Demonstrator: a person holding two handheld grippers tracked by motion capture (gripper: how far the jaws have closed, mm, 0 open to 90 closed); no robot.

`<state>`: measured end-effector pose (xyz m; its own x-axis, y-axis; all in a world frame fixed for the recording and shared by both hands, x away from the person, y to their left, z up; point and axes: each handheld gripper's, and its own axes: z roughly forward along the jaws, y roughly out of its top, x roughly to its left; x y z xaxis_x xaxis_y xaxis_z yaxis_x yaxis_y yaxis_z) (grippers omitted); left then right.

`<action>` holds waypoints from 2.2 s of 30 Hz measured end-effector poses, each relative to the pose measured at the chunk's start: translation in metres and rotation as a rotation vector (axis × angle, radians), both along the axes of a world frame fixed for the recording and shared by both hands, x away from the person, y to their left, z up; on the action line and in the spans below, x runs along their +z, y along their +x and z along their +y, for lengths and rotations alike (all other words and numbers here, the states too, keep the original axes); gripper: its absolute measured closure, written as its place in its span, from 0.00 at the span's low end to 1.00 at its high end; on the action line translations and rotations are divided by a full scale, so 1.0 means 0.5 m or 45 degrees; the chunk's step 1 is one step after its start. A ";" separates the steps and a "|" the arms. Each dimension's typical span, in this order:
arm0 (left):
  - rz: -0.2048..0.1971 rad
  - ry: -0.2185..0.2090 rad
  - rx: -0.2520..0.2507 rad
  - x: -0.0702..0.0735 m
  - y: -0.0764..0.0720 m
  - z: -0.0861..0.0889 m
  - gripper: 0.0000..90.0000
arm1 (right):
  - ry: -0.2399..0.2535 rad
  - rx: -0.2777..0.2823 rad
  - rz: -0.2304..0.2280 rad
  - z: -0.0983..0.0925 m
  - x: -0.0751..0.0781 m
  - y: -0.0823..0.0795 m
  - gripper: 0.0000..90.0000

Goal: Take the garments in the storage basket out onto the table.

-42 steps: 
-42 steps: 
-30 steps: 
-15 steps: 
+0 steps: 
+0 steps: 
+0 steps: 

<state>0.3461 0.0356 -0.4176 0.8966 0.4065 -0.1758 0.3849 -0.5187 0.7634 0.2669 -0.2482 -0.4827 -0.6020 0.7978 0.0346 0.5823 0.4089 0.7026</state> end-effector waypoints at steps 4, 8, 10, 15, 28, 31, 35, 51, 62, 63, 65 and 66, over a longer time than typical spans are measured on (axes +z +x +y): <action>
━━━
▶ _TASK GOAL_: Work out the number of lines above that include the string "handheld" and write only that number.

▶ _SOLUTION FOR THIS EXERCISE_: 2